October 26, 2020

My previous post, about skin picking and hair pulling, was the first time I’ve tackled that subject in my three years of writing about autism. I’ve spent those years looking for connections, experimenting with solutions, and wondering what I could say about those habits that might possibly be useful – so, I’m deeply grateful to everyone who expressed appreciation.

The comments and shares were not only encouraging, but also enlightening. Here are some additional things I realized through your questions and stories.

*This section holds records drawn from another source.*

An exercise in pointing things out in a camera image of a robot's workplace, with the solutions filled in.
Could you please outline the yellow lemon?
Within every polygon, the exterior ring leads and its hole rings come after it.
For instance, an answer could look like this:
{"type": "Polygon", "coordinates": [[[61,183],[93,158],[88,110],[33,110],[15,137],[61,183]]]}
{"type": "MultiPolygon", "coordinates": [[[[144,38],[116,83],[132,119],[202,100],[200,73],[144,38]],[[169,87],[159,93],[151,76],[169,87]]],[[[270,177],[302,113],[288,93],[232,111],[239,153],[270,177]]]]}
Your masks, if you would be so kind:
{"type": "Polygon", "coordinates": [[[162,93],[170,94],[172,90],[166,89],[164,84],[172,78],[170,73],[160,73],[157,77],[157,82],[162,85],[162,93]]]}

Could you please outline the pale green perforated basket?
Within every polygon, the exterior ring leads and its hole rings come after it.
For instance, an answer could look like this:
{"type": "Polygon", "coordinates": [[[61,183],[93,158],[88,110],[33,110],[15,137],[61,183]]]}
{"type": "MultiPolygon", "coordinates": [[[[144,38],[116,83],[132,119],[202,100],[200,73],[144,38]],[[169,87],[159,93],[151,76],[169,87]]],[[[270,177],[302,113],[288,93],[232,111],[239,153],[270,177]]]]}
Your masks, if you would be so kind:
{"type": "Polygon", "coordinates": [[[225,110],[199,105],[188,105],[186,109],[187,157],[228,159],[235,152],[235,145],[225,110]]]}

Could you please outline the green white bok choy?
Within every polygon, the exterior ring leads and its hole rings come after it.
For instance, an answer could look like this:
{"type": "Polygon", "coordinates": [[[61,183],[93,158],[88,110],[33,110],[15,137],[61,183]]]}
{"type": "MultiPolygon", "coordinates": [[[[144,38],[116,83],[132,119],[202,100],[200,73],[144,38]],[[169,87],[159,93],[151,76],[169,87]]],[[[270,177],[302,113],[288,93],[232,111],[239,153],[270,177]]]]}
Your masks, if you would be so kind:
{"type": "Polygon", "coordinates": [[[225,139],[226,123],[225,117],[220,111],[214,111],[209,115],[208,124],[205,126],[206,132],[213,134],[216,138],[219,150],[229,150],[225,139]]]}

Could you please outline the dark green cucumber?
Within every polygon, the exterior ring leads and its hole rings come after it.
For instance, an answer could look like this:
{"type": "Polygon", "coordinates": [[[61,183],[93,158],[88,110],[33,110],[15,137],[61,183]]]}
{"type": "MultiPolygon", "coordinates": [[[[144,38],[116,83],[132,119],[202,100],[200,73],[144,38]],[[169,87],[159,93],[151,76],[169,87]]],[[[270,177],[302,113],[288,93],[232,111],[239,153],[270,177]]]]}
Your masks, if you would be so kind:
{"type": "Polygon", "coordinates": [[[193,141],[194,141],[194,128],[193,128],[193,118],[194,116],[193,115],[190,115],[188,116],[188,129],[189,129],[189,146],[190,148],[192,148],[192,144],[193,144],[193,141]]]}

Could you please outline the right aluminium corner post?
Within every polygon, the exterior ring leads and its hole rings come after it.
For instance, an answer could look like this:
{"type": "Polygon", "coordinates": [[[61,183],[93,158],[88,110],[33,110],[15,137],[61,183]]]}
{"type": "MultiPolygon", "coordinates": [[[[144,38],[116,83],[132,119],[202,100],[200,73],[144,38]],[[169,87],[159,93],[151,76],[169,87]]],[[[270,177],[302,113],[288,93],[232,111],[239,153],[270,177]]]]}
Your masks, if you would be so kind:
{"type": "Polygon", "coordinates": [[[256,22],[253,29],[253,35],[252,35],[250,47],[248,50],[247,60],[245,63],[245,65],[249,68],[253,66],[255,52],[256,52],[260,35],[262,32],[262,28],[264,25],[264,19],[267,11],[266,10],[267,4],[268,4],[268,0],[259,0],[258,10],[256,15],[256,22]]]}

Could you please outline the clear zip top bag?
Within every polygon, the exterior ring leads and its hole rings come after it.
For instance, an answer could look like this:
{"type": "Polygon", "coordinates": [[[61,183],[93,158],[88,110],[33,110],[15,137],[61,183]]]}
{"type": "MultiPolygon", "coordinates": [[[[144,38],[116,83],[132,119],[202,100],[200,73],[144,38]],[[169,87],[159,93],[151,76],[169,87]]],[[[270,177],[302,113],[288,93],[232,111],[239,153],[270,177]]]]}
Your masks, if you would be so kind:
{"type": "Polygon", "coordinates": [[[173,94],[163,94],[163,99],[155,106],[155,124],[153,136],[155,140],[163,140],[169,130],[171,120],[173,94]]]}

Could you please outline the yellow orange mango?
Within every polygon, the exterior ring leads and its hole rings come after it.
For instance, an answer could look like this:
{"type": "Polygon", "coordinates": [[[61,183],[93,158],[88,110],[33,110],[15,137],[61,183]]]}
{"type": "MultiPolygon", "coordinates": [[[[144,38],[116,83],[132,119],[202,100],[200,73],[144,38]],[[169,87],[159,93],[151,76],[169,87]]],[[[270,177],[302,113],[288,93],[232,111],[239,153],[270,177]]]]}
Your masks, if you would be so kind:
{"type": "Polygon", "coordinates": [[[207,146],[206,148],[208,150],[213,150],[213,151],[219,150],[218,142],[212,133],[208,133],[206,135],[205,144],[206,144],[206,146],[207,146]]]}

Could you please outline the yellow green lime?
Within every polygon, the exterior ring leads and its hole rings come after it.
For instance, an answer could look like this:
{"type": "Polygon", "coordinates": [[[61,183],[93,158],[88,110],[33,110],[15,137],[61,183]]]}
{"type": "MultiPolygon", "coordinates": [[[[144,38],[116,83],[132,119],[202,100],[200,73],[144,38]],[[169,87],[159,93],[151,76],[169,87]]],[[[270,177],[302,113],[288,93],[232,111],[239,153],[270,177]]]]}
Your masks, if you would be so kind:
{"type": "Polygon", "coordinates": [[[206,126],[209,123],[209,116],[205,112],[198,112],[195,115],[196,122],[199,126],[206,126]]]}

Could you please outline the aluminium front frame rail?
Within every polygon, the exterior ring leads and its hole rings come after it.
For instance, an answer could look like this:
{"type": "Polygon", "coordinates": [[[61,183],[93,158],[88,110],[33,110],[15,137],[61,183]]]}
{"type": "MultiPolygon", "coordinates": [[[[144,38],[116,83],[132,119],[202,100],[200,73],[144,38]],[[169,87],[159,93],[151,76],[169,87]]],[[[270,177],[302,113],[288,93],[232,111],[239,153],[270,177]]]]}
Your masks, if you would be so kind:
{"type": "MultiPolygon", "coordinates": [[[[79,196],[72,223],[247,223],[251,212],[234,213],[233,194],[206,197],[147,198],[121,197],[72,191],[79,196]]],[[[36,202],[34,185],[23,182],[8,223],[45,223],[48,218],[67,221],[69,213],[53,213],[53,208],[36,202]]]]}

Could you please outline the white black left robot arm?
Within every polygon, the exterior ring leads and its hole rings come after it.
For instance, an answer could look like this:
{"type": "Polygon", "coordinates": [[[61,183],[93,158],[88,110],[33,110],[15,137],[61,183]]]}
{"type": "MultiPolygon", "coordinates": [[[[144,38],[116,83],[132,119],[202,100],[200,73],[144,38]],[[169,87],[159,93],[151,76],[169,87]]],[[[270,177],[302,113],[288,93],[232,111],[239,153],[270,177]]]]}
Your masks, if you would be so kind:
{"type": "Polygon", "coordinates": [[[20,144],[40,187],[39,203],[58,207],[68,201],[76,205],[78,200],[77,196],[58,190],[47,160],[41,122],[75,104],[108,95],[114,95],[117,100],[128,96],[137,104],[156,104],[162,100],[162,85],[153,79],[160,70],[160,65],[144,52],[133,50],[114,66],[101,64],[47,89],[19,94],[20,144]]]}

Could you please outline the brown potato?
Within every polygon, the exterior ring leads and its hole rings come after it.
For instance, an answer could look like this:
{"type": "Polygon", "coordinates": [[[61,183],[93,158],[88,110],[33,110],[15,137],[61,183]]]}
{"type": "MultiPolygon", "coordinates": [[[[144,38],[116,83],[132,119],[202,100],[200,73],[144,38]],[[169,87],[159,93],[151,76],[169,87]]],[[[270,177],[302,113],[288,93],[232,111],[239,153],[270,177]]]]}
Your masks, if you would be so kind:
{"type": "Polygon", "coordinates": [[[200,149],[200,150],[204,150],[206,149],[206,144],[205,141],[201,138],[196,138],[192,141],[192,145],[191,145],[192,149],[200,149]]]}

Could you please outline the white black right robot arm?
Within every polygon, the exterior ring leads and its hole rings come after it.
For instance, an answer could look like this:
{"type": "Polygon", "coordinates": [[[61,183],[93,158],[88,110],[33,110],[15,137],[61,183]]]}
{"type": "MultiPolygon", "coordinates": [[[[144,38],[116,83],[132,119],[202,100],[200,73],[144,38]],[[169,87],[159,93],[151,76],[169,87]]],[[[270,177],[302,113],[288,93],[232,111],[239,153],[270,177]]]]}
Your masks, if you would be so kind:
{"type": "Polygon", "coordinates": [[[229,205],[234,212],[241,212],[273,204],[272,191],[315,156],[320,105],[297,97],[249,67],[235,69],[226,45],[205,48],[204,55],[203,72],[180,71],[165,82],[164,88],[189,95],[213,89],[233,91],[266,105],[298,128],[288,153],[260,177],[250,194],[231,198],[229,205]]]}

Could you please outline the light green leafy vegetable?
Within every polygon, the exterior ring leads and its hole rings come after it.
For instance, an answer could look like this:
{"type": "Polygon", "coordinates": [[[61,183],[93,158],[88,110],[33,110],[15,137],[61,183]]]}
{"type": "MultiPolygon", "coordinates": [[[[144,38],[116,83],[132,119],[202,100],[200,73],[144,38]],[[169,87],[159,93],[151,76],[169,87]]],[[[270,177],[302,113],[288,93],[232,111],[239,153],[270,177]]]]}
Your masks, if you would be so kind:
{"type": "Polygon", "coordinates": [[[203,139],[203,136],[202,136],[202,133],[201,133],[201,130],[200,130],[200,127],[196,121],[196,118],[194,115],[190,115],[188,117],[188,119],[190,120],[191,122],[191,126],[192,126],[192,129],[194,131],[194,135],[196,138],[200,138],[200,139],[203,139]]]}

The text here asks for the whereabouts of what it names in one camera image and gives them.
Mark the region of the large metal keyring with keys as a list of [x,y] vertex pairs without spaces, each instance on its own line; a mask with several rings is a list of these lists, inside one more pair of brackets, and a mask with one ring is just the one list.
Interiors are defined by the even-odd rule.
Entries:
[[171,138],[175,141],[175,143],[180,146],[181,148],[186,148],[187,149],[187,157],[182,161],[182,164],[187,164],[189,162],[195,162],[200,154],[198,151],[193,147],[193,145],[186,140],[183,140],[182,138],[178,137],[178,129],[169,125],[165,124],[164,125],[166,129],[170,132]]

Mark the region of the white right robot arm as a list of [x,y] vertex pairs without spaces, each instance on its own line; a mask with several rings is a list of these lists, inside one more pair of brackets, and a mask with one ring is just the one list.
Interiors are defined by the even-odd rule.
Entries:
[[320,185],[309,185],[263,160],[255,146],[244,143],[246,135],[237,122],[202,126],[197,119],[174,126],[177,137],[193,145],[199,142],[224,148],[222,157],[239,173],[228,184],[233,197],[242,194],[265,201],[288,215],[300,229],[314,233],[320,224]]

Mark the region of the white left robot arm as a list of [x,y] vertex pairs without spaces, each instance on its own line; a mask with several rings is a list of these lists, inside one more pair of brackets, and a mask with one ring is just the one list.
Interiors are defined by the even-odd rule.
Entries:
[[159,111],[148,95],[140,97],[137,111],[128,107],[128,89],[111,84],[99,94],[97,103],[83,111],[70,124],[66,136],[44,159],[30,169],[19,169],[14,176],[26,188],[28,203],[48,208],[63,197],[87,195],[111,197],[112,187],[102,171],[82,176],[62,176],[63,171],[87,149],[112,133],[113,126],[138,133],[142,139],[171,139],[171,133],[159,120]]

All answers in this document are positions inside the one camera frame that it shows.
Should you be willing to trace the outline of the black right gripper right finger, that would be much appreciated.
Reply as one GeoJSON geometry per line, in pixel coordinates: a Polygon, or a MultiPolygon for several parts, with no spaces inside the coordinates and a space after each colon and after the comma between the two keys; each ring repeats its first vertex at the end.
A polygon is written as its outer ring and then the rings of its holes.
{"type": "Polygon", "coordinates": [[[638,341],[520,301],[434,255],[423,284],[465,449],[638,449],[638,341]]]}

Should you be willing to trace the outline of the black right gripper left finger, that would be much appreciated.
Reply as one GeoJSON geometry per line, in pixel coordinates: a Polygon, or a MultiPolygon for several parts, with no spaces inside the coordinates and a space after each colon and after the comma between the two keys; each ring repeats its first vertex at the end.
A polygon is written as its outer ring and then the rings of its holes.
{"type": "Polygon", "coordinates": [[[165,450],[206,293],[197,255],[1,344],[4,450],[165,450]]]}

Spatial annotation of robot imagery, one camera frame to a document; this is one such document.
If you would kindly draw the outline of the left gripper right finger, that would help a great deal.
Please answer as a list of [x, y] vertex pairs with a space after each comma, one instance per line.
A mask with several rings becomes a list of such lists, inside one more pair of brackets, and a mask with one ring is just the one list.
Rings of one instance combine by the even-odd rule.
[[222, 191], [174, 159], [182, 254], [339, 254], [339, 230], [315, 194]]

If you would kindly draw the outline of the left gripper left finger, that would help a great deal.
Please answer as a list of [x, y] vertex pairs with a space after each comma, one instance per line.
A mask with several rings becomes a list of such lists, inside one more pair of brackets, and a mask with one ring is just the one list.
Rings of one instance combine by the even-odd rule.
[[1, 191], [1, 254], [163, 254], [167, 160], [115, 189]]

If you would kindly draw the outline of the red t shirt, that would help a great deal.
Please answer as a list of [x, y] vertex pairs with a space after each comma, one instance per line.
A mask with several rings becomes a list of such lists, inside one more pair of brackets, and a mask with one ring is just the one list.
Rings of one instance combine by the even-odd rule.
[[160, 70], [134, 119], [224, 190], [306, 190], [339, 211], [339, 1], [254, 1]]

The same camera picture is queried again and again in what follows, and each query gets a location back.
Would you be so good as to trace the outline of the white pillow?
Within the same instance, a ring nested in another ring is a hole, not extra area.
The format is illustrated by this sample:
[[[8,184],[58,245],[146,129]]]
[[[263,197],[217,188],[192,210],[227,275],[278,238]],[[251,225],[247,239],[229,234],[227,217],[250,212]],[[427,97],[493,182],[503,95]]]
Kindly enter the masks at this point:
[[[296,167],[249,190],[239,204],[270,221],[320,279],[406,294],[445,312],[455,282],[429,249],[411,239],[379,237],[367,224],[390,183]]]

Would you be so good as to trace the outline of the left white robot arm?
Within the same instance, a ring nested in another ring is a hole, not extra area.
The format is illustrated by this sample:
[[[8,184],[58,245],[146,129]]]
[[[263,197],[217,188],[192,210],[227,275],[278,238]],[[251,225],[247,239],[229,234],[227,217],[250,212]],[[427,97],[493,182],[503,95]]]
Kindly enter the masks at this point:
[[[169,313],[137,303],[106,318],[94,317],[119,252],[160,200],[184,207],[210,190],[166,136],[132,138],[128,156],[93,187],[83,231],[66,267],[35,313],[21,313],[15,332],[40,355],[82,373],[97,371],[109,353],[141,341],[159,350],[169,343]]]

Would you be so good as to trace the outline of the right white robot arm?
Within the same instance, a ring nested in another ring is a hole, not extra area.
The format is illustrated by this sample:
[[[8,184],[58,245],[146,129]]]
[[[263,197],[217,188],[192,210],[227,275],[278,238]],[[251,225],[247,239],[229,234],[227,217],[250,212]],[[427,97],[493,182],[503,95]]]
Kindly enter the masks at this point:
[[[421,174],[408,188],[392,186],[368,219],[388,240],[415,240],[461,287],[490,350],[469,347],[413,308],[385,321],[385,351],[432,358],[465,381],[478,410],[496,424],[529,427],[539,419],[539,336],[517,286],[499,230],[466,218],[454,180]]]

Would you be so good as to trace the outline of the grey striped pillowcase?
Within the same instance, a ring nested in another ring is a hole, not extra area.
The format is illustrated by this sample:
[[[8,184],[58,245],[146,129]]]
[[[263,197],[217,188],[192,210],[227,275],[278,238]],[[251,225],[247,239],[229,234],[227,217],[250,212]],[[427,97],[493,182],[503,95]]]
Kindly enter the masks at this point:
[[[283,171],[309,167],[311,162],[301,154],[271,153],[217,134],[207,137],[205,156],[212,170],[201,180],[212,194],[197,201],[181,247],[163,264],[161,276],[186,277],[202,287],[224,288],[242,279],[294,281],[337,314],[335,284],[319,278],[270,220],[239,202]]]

First, protective barriers (such as bandaids, gloves, or hats) are helpful, in a limited way: They can help you notice what you’re doing. They won’t prevent it, because it’s too easy to remove them or find something else to pick. But if you find yourself picking accidentally or unconsciously, barriers may slow you down enough to choose another action – to meet the needs that created the urge.

Second, punishments and rewards are unhelpful, because they force you to depend on willpower. I’m grateful that my family understood this, and trusted me when I said I couldn’t help myself, even though none of us knew about my autism at the time. I was often harder on myself, inventing my own incentives, not realizing how that only increased my stress.

Third, success or failure in this area has nothing to do with virtue. Self-control, like joy or peace, is the fruit of other actions, not something you can generate out of thin air. If this habit causes you any shame, remind yourself that it’s rooted in needs, as natural as hunger or tiredness, and you’re on a journey to find healthier ways to meet those needs.

Fourth, you’re not alone. You’re sharing this journey with one another, and with me.

P.S. I write from my personal experience as an autistic. What I share is not a substitute for advice from an autistic medical professional. Also, some of my opinions have changed since I first wrote them.